Exercise details – Could you copy, exactly as written, every line from the first line of the records through the one containing "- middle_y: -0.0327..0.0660"?

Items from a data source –
----------------
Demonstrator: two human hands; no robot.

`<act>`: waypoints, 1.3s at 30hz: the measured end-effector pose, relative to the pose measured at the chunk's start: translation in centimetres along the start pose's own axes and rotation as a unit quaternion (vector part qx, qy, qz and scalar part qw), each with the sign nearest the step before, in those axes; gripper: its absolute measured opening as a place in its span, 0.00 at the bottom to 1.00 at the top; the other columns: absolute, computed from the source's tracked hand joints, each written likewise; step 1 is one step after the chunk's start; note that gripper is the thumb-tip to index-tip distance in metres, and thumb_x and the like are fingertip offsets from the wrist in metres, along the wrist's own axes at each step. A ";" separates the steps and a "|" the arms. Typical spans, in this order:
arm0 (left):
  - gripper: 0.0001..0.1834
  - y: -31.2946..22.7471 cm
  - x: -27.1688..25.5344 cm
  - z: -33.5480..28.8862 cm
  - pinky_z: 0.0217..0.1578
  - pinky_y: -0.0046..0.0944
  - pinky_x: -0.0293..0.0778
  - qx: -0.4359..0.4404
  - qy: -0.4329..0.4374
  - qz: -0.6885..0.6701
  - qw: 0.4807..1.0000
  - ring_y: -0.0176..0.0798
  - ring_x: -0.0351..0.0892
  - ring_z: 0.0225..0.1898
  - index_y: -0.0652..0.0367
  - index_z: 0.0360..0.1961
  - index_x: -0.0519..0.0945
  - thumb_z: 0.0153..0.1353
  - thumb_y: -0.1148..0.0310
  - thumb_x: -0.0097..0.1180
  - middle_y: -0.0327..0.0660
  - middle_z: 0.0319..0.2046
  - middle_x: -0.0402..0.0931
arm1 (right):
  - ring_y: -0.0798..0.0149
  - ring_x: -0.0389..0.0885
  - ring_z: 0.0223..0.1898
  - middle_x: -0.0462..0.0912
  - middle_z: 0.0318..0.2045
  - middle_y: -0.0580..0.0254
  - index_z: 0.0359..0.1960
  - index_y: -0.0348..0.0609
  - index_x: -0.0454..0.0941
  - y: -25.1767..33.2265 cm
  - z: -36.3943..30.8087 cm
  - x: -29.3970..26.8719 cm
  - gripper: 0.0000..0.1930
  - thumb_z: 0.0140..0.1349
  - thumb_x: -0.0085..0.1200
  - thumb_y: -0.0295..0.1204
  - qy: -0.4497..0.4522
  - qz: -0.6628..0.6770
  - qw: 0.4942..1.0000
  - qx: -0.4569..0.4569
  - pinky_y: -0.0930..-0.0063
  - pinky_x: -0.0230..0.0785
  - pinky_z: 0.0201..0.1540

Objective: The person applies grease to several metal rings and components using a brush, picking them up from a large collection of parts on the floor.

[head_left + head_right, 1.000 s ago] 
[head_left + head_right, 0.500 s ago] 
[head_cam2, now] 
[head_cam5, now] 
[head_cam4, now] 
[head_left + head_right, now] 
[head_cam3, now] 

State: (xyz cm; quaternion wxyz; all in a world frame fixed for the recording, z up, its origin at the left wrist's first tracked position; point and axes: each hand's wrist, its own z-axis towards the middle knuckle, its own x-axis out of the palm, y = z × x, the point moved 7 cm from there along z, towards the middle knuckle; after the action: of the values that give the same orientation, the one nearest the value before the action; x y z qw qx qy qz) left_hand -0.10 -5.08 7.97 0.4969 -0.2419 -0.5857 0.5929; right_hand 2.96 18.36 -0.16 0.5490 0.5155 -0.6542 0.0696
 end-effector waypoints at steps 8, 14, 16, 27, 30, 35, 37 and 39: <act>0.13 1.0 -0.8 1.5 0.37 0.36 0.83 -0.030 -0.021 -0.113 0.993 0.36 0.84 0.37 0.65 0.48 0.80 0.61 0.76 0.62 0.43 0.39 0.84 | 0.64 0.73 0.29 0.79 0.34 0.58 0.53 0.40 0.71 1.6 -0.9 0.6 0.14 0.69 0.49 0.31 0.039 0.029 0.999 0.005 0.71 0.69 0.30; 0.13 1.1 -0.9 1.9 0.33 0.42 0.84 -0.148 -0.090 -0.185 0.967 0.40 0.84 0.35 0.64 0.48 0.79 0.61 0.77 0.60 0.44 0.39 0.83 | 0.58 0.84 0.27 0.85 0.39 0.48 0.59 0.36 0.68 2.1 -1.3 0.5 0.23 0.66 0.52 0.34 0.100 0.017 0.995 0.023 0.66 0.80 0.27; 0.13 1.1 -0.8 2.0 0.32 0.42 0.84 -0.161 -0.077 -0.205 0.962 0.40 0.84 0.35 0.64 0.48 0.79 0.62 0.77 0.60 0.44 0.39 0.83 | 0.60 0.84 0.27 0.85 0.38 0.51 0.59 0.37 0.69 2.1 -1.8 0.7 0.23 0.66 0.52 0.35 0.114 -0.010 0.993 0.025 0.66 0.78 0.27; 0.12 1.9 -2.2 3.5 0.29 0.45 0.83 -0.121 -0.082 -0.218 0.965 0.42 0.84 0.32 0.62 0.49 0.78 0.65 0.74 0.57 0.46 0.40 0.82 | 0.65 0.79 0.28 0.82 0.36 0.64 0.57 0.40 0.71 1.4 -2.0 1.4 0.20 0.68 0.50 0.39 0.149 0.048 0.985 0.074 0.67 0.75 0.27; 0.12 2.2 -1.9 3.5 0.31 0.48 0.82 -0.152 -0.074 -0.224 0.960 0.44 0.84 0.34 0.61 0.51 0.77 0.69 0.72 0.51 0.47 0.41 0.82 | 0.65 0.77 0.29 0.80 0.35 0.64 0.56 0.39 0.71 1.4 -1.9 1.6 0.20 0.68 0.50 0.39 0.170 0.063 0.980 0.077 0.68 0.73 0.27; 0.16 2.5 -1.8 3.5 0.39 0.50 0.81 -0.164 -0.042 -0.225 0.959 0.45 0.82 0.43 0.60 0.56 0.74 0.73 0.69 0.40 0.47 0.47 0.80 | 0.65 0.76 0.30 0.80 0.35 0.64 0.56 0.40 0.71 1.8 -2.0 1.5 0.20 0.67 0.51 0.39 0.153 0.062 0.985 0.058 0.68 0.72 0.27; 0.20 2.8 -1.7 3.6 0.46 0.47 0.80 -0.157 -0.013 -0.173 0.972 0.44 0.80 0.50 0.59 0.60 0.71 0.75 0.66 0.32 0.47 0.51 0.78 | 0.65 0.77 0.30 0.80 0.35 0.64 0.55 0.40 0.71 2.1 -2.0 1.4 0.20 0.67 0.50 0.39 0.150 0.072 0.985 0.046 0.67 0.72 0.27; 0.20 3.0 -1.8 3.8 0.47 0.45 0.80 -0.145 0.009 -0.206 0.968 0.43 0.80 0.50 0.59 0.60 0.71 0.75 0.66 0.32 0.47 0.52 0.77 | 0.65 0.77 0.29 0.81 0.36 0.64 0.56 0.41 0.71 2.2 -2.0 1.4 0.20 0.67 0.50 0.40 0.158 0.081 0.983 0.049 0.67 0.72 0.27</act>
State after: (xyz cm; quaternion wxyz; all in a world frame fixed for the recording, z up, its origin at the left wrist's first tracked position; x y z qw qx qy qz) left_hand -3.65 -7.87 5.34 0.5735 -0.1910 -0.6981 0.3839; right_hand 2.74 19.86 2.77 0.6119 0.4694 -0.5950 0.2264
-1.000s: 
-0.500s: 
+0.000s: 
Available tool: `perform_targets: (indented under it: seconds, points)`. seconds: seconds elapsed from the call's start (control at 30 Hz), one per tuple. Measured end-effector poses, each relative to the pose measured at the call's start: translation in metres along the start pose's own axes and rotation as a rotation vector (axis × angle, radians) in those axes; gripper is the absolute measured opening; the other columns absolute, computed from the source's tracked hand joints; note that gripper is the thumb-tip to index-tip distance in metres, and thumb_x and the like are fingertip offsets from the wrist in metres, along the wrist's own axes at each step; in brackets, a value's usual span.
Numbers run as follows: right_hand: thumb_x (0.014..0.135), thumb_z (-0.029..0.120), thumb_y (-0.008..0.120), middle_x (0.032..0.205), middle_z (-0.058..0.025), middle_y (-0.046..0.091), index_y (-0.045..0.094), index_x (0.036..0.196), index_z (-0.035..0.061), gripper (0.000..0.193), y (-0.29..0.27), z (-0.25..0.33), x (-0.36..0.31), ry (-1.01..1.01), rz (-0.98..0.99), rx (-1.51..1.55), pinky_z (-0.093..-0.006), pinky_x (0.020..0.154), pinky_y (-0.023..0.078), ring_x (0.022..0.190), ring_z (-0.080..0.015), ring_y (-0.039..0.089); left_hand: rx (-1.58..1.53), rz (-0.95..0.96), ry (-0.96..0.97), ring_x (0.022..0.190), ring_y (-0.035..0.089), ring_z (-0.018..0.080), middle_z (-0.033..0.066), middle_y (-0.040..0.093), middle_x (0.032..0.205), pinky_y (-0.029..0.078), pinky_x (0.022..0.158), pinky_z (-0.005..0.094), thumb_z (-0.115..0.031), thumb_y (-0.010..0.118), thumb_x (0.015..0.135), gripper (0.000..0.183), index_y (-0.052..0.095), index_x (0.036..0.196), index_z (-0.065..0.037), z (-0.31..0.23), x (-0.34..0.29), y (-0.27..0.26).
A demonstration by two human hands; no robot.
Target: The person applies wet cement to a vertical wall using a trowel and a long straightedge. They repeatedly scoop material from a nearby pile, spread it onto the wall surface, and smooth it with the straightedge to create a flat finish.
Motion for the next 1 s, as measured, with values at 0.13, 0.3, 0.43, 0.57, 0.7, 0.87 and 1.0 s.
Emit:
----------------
Answer to this task –
Demonstrator: two human hands; no robot.

`<act>`: waypoints, 1.3s at 30hz: the measured end-effector pose, relative to the pose measured at the chunk's start: translation in centimetres along the start pose's own axes and rotation as a unit quaternion (vector part qx, qy, qz and scalar part qw), each with the sign nearest the step before, in those axes; gripper: its absolute measured opening as a place in its span, 0.00 at the bottom to 1.00 at the top; the other columns: absolute, computed from the source's tracked hand joints, each written likewise; step 1 is one step after the chunk's start; note that gripper is the thumb-tip to index-tip distance in metres, and thumb_x and the like are fingertip offsets from the wrist in metres, along the wrist's own axes at each step. A ";" separates the steps and a "|" the arms. Typical spans, in this order:
arm0 (left):
  - gripper: 0.0001..0.1834
  - y: -31.2946..22.7471 cm
  - x: -27.1688..25.5344 cm
  - z: -33.5480..28.8862 cm
  - pinky_z: 0.0217..0.1578
  - pinky_y: -0.0046..0.0944
  - pinky_x: -0.0293..0.0778
  - qx: -0.4359..0.4404
  - qy: -0.4329..0.4374
  - qz: -0.6885..0.6701
  - qw: 0.4807..1.0000
  - ring_y: -0.0176..0.0798
  - ring_x: -0.0351..0.0892
  - ring_z: 0.0225..0.1898
  - index_y: -0.0652..0.0367
  - index_z: 0.0360..0.1961
  - index_x: -0.0519..0.0945
  - thumb_z: 0.0153..0.1353
  - thumb_y: -0.1148..0.0310
  - thumb_x: -0.0097..0.1180
  - middle_y: -0.0327..0.0660

With this, the output is complete.